▸ **DIRECTIONS FOR THIS TASK**
The answer is to be the full listing, unchanged in every line.
━━━━━ DATA PROVIDED
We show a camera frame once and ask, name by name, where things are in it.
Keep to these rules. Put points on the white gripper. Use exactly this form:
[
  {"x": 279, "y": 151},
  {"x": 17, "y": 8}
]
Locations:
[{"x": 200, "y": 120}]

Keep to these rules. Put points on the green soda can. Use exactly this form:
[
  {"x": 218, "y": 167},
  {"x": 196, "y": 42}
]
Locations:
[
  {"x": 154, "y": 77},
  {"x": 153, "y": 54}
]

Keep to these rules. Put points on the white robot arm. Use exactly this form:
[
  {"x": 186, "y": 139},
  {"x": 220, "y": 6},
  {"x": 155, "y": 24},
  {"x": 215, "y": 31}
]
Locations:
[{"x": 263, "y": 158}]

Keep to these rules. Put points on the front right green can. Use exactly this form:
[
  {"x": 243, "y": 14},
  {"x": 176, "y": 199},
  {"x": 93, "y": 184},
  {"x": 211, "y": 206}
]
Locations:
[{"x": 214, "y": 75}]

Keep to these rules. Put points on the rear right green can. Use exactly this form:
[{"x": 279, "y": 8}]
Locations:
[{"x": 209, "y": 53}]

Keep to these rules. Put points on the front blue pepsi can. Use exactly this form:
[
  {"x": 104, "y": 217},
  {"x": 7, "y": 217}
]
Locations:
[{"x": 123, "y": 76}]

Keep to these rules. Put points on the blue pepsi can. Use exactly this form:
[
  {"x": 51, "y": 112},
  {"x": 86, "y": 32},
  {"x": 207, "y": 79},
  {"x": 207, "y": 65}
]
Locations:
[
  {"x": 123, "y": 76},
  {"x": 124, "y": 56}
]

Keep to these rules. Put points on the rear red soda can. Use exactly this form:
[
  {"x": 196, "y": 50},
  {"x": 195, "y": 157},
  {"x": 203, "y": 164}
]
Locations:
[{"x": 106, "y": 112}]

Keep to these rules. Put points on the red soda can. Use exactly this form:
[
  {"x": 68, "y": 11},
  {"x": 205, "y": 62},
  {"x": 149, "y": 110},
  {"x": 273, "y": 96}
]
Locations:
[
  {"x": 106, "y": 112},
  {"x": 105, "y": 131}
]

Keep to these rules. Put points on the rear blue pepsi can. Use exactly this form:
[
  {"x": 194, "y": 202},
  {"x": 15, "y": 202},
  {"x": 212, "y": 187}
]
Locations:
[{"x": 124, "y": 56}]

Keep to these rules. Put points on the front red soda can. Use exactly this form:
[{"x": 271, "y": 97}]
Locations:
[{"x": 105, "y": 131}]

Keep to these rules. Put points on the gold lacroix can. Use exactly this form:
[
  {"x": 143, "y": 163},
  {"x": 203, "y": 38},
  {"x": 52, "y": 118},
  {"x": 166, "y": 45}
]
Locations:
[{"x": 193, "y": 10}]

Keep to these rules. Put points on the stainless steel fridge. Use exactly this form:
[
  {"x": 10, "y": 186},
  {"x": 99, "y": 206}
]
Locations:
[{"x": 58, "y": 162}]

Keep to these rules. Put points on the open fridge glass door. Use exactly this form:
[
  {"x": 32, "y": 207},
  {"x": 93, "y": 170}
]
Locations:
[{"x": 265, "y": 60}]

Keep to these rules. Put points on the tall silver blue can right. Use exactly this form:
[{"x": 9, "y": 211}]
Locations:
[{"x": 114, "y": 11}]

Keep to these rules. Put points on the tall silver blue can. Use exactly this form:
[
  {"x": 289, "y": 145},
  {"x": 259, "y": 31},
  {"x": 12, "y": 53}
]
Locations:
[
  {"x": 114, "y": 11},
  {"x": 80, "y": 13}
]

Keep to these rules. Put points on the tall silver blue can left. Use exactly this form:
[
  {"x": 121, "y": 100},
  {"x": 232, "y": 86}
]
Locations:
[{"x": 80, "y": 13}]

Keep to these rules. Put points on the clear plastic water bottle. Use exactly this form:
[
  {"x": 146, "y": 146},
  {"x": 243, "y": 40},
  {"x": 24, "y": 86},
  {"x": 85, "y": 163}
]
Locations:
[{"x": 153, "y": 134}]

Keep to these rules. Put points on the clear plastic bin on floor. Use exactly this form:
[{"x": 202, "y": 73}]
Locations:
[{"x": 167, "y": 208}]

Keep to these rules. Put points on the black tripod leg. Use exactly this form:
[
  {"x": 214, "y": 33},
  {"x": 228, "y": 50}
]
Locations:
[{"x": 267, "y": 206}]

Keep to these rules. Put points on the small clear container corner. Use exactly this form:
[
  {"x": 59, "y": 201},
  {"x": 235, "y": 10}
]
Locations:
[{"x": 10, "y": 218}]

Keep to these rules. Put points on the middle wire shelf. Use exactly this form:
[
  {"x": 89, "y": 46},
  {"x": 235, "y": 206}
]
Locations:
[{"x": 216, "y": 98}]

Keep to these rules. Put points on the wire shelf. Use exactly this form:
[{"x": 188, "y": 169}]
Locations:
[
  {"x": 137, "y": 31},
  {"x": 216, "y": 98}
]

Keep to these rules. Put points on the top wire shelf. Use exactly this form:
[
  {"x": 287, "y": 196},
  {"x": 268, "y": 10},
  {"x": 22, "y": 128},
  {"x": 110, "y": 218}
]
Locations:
━━━━━━━━━━
▸ **REPLY TO THE EXERCISE**
We show a camera frame once and ask, name by name, where things are in it.
Keep to these rules. Put points on the white gripper. Use exactly this form:
[
  {"x": 279, "y": 151},
  {"x": 17, "y": 8}
]
Locations:
[{"x": 200, "y": 120}]

Keep to these rules. Put points on the green soda can. Use exactly this form:
[
  {"x": 218, "y": 167},
  {"x": 196, "y": 42}
]
Locations:
[
  {"x": 154, "y": 77},
  {"x": 153, "y": 54}
]

Keep to these rules. Put points on the white robot arm. Use exactly this form:
[
  {"x": 186, "y": 139},
  {"x": 220, "y": 6},
  {"x": 155, "y": 24},
  {"x": 215, "y": 31}
]
Locations:
[{"x": 263, "y": 158}]

Keep to these rules. Put points on the front right green can. Use exactly this form:
[
  {"x": 243, "y": 14},
  {"x": 176, "y": 199},
  {"x": 93, "y": 184},
  {"x": 211, "y": 206}
]
Locations:
[{"x": 214, "y": 75}]

Keep to these rules. Put points on the rear right green can. Use exactly this form:
[{"x": 279, "y": 8}]
Locations:
[{"x": 209, "y": 53}]

Keep to these rules. Put points on the front blue pepsi can. Use exactly this form:
[
  {"x": 104, "y": 217},
  {"x": 7, "y": 217}
]
Locations:
[{"x": 123, "y": 76}]

Keep to these rules. Put points on the blue pepsi can. Use exactly this form:
[
  {"x": 51, "y": 112},
  {"x": 86, "y": 32},
  {"x": 207, "y": 79},
  {"x": 207, "y": 65}
]
Locations:
[
  {"x": 123, "y": 76},
  {"x": 124, "y": 56}
]

Keep to these rules. Put points on the rear red soda can. Use exactly this form:
[
  {"x": 196, "y": 50},
  {"x": 195, "y": 157},
  {"x": 203, "y": 164}
]
Locations:
[{"x": 106, "y": 112}]

Keep to these rules. Put points on the red soda can. Use exactly this form:
[
  {"x": 68, "y": 11},
  {"x": 205, "y": 62},
  {"x": 149, "y": 110},
  {"x": 273, "y": 96}
]
Locations:
[
  {"x": 106, "y": 112},
  {"x": 105, "y": 131}
]

Keep to these rules. Put points on the rear blue pepsi can. Use exactly this form:
[
  {"x": 194, "y": 202},
  {"x": 15, "y": 202},
  {"x": 212, "y": 187}
]
Locations:
[{"x": 124, "y": 56}]

Keep to these rules. Put points on the front red soda can. Use exactly this form:
[{"x": 271, "y": 97}]
Locations:
[{"x": 105, "y": 131}]

Keep to these rules. Put points on the gold lacroix can. Use exactly this form:
[
  {"x": 143, "y": 163},
  {"x": 203, "y": 38},
  {"x": 52, "y": 118},
  {"x": 166, "y": 45}
]
Locations:
[{"x": 193, "y": 10}]

Keep to these rules. Put points on the stainless steel fridge. Use exactly this form:
[
  {"x": 10, "y": 186},
  {"x": 99, "y": 206}
]
Locations:
[{"x": 58, "y": 162}]

Keep to these rules. Put points on the open fridge glass door. Use exactly this form:
[
  {"x": 32, "y": 207},
  {"x": 93, "y": 170}
]
Locations:
[{"x": 265, "y": 60}]

Keep to these rules. Put points on the tall silver blue can right. Use exactly this form:
[{"x": 9, "y": 211}]
Locations:
[{"x": 114, "y": 11}]

Keep to these rules. Put points on the tall silver blue can. Use exactly this form:
[
  {"x": 289, "y": 145},
  {"x": 259, "y": 31},
  {"x": 12, "y": 53}
]
Locations:
[
  {"x": 114, "y": 11},
  {"x": 80, "y": 13}
]

Keep to these rules. Put points on the tall silver blue can left. Use exactly this form:
[
  {"x": 121, "y": 100},
  {"x": 232, "y": 86}
]
Locations:
[{"x": 80, "y": 13}]

Keep to these rules. Put points on the clear plastic water bottle. Use exactly this form:
[
  {"x": 146, "y": 146},
  {"x": 243, "y": 40},
  {"x": 24, "y": 86},
  {"x": 85, "y": 163}
]
Locations:
[{"x": 153, "y": 134}]

Keep to these rules. Put points on the clear plastic bin on floor. Use exactly this form:
[{"x": 202, "y": 73}]
Locations:
[{"x": 167, "y": 208}]

Keep to these rules. Put points on the black tripod leg. Use exactly this form:
[
  {"x": 214, "y": 33},
  {"x": 228, "y": 50}
]
Locations:
[{"x": 267, "y": 206}]

Keep to these rules. Put points on the small clear container corner. Use exactly this form:
[
  {"x": 59, "y": 201},
  {"x": 235, "y": 10}
]
Locations:
[{"x": 10, "y": 218}]

Keep to these rules. Put points on the middle wire shelf. Use exactly this form:
[
  {"x": 89, "y": 46},
  {"x": 235, "y": 206}
]
Locations:
[{"x": 216, "y": 98}]

Keep to these rules. Put points on the wire shelf. Use exactly this form:
[{"x": 188, "y": 169}]
Locations:
[
  {"x": 137, "y": 31},
  {"x": 216, "y": 98}
]

Keep to these rules. Put points on the top wire shelf. Use exactly this form:
[
  {"x": 287, "y": 196},
  {"x": 268, "y": 10},
  {"x": 22, "y": 128},
  {"x": 110, "y": 218}
]
Locations:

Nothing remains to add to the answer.